Richard Hatch, “Survivor”’s very first winner and its very first villain, was both the best and the worst thing to ever happen to this show. He set the standard for how to play the game: having a clear strategy, lying and keeping your plans to yourself. But he also guaranteed that it would be hard, for the rest of the run of the show, to find new and organic ways to be evil, because everyone was so aware of how it was supposed to be done.

I blame Hatch, and Jonny Fairplay, and stupid crazy Coach, for what we’re stuck with this year – Russell, who apparently has set out to be the meanest, baddest “Survivor” EVER. He might be the meanest, but his intention, as he put it, to show how easy it is to win the game by turning everyone against each other, is tiresome because it’s going to be hard to watch the game without focusing on his shenanigans.

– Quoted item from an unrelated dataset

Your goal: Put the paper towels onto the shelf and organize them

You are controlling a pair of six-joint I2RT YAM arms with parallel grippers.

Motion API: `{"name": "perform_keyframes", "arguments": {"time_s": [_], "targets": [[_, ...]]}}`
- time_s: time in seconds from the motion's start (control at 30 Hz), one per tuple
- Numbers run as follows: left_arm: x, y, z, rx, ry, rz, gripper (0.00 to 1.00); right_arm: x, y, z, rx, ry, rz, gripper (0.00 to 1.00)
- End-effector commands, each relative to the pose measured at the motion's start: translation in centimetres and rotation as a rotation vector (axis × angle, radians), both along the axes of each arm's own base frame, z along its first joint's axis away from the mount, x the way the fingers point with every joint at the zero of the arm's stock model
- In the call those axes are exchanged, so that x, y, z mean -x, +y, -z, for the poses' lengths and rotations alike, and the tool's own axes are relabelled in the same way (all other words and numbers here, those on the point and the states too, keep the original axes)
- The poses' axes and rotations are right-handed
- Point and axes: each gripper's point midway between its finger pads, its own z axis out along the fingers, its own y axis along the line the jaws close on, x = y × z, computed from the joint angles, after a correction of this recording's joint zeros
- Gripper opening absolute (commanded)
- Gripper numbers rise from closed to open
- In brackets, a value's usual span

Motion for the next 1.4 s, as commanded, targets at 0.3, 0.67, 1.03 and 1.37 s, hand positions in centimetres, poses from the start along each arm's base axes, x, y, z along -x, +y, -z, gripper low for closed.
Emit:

His tribe, Foa Foa, already followed his lead in voting off Marisa, a girl who told him she didn’t trust him. A villain is only effective if his victims don’t rise up and vote him out, and if Foa Foa keeps this joker around, when some of them already have issues with him, then they deserve everything that’s coming to them.

We’re here in Samoa, Home of untouched shores, beautiful water and many wrestlers. And now, Jeff Probst’s dimples. I have long been a critic of Probst’s meddling in tribe affairs and outright disdain for players whose appeal he doesn’t get (ie: Anyone who’s not a fake warrior, a he-man or a hot girl). But I hear he actually tosses someone out of a challenge next week, so that might be fun.

So far, I like the other Russell, the leader of the other tribe, Galu; Betsey, the cop, and Nick, the Foa Foa leader, because he’s pretty and sort of smart. The jury is out on everybody else. I just want them to get rid of Evil Russell, because his plotting is gonna eat my game, and there’s too much deliciousness to be had to focus on him the whole season.